Charles Bassey appears in most mainstream big boards in the 20s/ back of the 1st Round range as of today. Naturally he’s seen an unique and ready-made prospect for the NBA because of his D impact. The high energy big/anchor archetype is fully translatable and most franchises would make use of his speed, reactivity and athleticism even if it’s only for short periods. Can Bassey outgrow that primary role and become a versatile big man who creates offense in different ways? Is his shot here to stay? And has he any real upside as a passer?

It seems Bassey will initially earn PT thanks to his defensive prowess and bankable skills (rim protection, rebounding…), then exploit his mobility to stay on the floor a bit longer. In the other end, even if he’s just asked to go to work down low and cut TOs, his impact should be significant. It goes without saying that shooting from behind the arc in the stretch-5 mould is Bassey’s swing factor as a pro. Shooting consistency is a must. Passing and improved vision would be the ice on the cake.

With all things being said, we shouldn’t forget about Bassey’s feel for the game and strong mindset. He’s gone lengths to be where he is at, crossed oceans being just a child, played through the unknown and the tiredness, beaten injuries and adversity, worked always the extra mile. And he’s lead WKU basketball with facts, not just rankings and stars. The process makes you mature.

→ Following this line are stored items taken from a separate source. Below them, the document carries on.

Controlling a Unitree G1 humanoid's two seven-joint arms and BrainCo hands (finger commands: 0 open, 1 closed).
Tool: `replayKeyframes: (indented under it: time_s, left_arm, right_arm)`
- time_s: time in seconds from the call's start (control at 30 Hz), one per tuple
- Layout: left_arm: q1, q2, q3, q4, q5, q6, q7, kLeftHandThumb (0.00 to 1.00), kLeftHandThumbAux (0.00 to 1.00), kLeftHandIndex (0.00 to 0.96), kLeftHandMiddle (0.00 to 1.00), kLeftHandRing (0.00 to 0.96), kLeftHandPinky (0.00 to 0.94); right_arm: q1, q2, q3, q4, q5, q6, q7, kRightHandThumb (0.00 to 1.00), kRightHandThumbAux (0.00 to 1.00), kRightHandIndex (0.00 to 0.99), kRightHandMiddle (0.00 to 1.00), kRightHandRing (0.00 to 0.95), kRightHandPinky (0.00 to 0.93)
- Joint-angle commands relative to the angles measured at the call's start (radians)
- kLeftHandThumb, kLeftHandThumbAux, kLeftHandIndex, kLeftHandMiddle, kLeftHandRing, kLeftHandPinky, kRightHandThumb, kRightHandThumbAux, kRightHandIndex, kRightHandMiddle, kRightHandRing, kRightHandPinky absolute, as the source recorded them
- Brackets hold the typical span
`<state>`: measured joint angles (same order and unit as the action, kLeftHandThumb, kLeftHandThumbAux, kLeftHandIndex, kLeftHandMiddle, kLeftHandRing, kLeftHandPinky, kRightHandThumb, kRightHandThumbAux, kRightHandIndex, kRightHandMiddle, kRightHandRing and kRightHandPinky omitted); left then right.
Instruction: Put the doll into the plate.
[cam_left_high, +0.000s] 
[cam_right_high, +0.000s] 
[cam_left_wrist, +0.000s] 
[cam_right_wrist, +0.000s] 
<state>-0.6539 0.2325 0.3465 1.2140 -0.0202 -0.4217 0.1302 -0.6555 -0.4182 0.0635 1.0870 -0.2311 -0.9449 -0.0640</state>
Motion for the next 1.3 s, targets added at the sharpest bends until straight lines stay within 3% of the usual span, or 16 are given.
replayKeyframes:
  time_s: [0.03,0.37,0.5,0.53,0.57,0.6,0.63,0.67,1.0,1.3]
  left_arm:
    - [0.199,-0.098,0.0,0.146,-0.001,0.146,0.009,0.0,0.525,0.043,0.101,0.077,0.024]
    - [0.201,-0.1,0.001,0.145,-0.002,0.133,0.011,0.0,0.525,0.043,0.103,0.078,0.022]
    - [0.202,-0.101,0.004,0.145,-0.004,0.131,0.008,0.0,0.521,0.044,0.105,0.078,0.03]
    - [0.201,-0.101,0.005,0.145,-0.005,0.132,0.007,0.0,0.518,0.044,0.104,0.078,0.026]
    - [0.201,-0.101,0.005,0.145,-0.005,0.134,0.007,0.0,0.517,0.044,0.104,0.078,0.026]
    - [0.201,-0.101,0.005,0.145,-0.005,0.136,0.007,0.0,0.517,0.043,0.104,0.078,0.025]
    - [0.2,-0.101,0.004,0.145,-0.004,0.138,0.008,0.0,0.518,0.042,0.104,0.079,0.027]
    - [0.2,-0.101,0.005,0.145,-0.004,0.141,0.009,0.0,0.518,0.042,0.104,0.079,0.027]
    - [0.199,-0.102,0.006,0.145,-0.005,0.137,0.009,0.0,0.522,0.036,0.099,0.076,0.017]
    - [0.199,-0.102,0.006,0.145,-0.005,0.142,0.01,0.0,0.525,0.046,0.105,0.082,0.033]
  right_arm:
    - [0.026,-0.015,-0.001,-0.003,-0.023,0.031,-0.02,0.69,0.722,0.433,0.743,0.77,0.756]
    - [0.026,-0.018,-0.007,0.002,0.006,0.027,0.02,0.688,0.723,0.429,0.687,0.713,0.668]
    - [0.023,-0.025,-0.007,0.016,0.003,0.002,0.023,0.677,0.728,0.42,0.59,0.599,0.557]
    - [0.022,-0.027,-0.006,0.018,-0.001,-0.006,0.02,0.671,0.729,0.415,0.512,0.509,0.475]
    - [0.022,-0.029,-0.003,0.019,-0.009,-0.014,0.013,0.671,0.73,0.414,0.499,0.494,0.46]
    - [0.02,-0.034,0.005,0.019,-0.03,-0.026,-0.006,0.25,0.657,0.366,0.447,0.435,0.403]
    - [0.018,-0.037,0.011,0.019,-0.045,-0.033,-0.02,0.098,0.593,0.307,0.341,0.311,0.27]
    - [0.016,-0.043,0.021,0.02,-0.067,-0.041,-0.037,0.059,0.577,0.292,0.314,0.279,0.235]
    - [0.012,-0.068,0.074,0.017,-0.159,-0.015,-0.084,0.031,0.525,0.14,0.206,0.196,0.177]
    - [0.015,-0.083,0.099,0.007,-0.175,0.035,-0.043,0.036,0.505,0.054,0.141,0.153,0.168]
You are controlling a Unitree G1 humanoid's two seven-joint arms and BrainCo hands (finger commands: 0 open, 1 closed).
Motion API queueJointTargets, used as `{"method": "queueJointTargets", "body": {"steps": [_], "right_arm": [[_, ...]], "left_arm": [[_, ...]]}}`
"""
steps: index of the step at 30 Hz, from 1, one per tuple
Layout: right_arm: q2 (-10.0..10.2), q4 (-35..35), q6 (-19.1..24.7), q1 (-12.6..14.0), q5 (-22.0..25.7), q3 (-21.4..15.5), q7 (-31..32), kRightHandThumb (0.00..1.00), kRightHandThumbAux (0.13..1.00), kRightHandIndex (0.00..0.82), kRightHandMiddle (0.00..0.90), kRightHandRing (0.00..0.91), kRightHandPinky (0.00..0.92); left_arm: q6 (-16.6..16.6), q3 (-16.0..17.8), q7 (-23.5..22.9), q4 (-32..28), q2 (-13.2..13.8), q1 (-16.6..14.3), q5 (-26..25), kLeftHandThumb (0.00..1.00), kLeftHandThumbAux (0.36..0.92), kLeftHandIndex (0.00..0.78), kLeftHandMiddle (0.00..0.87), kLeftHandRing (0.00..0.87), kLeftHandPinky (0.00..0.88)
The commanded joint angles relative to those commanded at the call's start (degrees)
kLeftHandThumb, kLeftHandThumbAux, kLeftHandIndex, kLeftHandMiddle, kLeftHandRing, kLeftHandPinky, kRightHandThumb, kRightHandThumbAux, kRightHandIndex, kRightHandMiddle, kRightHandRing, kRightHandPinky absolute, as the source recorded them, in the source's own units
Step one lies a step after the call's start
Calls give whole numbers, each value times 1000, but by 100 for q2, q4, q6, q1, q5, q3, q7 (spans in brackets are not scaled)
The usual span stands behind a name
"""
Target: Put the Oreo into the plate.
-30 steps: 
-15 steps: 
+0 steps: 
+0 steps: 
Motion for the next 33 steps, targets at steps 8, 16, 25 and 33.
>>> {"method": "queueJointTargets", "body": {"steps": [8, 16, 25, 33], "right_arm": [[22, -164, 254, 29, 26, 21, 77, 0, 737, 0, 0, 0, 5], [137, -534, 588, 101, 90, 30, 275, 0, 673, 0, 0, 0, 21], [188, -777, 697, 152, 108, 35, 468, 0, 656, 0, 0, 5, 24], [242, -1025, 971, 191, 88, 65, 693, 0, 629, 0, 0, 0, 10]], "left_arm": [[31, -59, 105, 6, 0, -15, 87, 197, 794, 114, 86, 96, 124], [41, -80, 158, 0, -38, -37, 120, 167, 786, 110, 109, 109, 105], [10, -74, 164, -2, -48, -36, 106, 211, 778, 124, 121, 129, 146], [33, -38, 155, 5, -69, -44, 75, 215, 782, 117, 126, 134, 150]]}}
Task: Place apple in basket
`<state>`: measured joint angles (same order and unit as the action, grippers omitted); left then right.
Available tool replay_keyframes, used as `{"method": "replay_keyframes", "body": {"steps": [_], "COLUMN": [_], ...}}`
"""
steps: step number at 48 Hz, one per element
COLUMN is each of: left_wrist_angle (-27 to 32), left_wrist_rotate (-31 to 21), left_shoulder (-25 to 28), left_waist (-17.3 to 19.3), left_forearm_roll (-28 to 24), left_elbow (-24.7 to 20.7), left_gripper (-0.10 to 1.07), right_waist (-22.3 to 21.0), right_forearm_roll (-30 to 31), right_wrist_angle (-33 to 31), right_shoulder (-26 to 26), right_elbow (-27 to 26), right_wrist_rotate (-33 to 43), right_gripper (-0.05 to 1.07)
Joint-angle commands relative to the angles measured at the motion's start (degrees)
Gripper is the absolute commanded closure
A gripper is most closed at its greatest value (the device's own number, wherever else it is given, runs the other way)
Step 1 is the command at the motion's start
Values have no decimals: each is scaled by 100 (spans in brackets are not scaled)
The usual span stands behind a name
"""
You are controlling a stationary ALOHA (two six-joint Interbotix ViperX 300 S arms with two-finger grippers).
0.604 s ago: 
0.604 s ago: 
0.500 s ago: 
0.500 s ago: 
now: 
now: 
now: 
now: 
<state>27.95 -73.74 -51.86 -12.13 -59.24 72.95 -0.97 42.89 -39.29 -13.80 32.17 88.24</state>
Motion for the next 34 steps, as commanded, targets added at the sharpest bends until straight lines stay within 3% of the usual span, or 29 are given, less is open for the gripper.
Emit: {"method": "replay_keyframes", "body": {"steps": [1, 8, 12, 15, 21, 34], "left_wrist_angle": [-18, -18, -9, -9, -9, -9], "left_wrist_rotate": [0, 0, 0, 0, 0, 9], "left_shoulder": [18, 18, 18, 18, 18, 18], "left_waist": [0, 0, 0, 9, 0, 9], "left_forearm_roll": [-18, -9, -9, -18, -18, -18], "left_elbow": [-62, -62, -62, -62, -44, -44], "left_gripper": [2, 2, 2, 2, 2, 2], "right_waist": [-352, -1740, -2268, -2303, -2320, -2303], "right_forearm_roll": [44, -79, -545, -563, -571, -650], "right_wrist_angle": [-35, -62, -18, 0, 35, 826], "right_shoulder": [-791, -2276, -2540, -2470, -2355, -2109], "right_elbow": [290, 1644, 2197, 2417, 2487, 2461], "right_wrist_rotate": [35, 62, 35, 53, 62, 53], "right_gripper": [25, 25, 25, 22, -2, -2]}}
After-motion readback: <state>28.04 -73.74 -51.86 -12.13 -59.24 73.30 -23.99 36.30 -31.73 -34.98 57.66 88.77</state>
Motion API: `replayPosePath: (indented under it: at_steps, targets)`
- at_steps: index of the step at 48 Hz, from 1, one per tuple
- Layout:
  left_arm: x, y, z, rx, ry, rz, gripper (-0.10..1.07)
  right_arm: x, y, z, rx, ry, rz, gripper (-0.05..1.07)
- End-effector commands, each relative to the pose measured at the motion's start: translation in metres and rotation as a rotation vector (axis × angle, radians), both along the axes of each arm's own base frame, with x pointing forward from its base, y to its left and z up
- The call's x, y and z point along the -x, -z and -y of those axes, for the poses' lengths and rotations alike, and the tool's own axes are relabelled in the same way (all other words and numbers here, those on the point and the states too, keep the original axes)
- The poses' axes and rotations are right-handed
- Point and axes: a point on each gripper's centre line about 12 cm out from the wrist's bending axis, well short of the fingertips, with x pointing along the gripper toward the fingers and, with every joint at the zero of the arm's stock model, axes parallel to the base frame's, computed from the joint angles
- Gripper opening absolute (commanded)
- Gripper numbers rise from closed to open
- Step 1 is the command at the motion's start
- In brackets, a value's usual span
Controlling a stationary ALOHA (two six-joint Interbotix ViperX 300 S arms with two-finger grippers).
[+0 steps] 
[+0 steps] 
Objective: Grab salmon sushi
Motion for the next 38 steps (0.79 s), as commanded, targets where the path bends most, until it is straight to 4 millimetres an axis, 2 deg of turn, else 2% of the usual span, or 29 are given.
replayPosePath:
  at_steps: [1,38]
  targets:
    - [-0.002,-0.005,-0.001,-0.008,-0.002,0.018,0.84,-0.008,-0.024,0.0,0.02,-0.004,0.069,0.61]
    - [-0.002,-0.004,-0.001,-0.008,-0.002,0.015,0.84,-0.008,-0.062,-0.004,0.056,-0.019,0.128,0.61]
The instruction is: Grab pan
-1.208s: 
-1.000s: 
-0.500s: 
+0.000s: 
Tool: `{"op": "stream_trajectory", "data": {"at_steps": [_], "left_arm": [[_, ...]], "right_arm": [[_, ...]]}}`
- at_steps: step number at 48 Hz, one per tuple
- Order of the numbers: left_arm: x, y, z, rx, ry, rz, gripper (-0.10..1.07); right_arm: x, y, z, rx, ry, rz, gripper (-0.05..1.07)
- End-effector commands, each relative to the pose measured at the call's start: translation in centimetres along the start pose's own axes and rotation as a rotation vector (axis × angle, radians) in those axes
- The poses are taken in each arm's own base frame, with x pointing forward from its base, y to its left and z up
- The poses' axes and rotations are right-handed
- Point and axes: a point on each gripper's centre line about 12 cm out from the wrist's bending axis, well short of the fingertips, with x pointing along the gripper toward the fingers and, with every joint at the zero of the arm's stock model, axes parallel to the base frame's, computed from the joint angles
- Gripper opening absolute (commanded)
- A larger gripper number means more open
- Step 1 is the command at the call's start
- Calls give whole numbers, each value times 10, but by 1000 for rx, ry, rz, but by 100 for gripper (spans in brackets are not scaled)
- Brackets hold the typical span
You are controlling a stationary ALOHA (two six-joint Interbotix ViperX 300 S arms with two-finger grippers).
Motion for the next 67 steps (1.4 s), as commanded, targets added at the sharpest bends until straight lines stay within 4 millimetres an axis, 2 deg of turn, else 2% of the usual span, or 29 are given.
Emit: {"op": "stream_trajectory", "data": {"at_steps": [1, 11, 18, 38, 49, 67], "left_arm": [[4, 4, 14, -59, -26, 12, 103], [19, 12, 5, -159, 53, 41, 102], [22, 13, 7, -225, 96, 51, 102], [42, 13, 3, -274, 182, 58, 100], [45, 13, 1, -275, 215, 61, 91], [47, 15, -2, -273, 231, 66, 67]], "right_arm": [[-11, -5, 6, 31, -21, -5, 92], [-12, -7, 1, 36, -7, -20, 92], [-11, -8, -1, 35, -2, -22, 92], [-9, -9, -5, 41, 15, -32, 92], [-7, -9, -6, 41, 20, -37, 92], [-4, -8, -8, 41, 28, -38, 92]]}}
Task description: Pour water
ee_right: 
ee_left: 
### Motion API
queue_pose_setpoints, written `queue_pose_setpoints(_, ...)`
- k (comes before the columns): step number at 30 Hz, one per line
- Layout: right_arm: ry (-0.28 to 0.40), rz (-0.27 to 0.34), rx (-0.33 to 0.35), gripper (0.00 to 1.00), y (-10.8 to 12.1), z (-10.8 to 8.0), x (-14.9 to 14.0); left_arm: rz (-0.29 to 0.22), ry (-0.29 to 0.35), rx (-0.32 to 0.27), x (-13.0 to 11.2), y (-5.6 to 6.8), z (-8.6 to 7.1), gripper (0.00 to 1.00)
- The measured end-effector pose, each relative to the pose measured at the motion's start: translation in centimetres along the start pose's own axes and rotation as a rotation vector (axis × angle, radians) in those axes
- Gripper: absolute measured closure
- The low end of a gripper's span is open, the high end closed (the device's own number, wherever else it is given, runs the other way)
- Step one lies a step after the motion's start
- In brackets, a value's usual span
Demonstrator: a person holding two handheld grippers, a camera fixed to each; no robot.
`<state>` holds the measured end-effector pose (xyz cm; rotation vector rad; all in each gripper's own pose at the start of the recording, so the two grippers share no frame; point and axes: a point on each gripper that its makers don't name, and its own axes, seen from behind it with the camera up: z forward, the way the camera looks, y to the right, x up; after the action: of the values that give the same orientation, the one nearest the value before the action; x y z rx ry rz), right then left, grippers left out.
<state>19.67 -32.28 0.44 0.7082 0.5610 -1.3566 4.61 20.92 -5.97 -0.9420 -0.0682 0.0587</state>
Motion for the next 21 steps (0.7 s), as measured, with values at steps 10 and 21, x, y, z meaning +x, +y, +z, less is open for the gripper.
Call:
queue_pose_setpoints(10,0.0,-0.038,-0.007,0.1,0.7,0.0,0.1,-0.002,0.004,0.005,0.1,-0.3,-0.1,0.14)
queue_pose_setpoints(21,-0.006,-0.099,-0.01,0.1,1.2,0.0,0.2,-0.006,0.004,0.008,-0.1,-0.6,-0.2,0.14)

The outcome of a handful of CBB awards await resolution at the end of the season, but surely Bassey’s best award would be going in a deep run in March Madness with WKU. The Hilltoppers boast an impressive non-conference resume with wins over Alabama, Louisville and Memphis, but they might need to win the C-USA championship after some stumbles in league play. Whether Bassey takes the central stage in the National Tournament or during his rookie season in the NBA it’s easy to forget he’s just a 20yo boy from Lagos. There will be plenty of challenges ahead and other giants to face in the court. Just don’t act like you are surprised when he comes towering above them.